### Exercise objective:
Please return all lines from the records below that include the string "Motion".

Collected data entries:
= Beginning of Section =

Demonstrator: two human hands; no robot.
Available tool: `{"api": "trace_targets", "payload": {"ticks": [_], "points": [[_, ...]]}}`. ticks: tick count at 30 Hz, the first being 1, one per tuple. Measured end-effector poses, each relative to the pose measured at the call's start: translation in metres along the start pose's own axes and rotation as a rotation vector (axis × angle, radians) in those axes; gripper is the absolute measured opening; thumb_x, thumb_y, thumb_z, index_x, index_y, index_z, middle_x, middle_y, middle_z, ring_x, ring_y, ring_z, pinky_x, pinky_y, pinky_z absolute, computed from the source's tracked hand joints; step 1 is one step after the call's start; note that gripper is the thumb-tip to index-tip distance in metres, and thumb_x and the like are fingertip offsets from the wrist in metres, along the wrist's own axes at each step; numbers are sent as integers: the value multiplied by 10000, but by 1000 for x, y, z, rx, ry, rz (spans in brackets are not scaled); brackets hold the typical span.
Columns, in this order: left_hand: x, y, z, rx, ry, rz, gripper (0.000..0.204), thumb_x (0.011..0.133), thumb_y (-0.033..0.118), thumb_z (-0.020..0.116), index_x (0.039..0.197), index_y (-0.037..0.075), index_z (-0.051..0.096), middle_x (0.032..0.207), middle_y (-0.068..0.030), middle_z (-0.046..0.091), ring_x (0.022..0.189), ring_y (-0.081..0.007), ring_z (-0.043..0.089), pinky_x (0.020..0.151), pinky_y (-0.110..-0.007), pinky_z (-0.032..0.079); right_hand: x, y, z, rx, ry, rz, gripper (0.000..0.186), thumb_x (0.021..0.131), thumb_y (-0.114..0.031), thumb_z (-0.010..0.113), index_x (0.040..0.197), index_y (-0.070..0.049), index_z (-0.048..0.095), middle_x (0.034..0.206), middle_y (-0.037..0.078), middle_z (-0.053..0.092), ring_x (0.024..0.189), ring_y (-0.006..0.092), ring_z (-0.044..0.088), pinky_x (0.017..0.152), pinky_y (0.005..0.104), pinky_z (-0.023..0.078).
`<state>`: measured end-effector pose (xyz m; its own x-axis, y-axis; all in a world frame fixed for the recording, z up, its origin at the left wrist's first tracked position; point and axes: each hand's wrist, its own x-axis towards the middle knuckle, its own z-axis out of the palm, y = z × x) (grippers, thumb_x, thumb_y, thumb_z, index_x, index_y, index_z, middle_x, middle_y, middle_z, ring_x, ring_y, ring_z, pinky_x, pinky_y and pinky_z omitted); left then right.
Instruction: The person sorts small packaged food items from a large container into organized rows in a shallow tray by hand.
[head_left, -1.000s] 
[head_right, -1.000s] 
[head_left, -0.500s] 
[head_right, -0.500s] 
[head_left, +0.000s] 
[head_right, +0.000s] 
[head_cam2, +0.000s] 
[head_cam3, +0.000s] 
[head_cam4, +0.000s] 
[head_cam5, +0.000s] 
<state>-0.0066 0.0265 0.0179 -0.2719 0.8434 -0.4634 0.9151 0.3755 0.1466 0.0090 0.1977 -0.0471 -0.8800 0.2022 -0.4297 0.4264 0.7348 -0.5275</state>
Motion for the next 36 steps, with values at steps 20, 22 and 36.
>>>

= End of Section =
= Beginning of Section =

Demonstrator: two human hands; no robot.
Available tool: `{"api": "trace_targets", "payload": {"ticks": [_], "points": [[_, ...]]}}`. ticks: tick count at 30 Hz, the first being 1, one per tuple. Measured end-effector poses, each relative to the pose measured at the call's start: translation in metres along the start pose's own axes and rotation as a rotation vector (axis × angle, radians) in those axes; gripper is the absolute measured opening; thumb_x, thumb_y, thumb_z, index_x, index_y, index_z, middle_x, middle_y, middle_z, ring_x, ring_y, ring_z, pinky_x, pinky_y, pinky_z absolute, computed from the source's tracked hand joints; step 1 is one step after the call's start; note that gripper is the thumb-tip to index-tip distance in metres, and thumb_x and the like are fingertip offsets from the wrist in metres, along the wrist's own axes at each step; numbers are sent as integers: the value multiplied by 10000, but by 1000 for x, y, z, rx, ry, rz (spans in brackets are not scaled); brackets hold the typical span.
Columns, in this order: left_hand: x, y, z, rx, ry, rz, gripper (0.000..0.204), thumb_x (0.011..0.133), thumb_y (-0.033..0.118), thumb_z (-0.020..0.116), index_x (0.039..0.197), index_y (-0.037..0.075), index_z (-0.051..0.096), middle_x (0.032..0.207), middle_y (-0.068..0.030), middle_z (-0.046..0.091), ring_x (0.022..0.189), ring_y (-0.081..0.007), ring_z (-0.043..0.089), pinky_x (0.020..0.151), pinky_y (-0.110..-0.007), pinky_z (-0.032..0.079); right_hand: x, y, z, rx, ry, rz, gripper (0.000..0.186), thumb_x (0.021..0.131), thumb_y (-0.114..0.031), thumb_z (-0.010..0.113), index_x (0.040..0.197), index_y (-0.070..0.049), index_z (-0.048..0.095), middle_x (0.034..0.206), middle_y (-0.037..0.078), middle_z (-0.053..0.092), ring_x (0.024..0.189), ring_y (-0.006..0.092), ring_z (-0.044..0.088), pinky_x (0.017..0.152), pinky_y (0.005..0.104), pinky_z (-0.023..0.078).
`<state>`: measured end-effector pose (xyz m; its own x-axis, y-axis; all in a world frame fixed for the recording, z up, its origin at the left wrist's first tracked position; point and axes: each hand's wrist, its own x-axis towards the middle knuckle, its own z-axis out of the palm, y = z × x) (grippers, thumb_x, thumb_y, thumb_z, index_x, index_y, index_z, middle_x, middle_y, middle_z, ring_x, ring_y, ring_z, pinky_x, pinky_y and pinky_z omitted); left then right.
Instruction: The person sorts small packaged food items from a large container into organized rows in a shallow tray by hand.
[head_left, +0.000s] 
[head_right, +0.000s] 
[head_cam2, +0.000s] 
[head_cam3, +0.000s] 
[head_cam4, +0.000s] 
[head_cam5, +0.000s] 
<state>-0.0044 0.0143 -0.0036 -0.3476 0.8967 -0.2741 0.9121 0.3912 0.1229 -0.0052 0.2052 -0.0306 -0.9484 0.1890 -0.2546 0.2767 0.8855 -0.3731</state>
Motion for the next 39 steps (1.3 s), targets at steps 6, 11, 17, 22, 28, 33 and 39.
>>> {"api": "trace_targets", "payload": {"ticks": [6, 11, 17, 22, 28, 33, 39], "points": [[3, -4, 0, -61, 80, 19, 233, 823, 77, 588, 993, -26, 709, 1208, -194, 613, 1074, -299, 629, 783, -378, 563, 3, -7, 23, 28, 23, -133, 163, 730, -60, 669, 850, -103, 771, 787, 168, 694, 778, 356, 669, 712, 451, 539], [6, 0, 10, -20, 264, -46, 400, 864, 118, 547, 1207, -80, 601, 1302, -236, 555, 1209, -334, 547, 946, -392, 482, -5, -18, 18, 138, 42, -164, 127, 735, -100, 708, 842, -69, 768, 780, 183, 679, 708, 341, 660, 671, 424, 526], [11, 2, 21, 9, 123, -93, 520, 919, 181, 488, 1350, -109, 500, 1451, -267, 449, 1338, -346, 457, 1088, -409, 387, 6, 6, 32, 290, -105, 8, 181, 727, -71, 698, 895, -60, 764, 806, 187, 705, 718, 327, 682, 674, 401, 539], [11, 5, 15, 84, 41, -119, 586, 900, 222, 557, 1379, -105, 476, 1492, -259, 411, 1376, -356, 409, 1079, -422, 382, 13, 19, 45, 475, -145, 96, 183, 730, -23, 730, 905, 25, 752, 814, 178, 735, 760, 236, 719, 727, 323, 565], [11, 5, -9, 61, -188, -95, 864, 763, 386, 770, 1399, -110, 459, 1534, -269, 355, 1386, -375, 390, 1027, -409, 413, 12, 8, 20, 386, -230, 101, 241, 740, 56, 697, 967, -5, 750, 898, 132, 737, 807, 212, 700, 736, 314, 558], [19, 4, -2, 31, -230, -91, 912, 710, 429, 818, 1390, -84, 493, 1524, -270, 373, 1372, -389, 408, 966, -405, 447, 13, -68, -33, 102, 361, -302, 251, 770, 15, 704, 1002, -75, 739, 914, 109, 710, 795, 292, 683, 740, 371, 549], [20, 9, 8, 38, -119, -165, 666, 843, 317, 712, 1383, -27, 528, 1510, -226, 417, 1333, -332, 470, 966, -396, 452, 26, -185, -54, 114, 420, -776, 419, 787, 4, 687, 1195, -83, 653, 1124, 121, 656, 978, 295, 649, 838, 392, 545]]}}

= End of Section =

### Answer space:
Motion for the next 36 steps, with values at steps 20, 22 and 36.
Motion for the next 39 steps (1.3 s), targets at steps 6, 11, 17, 22, 28, 33 and 39.

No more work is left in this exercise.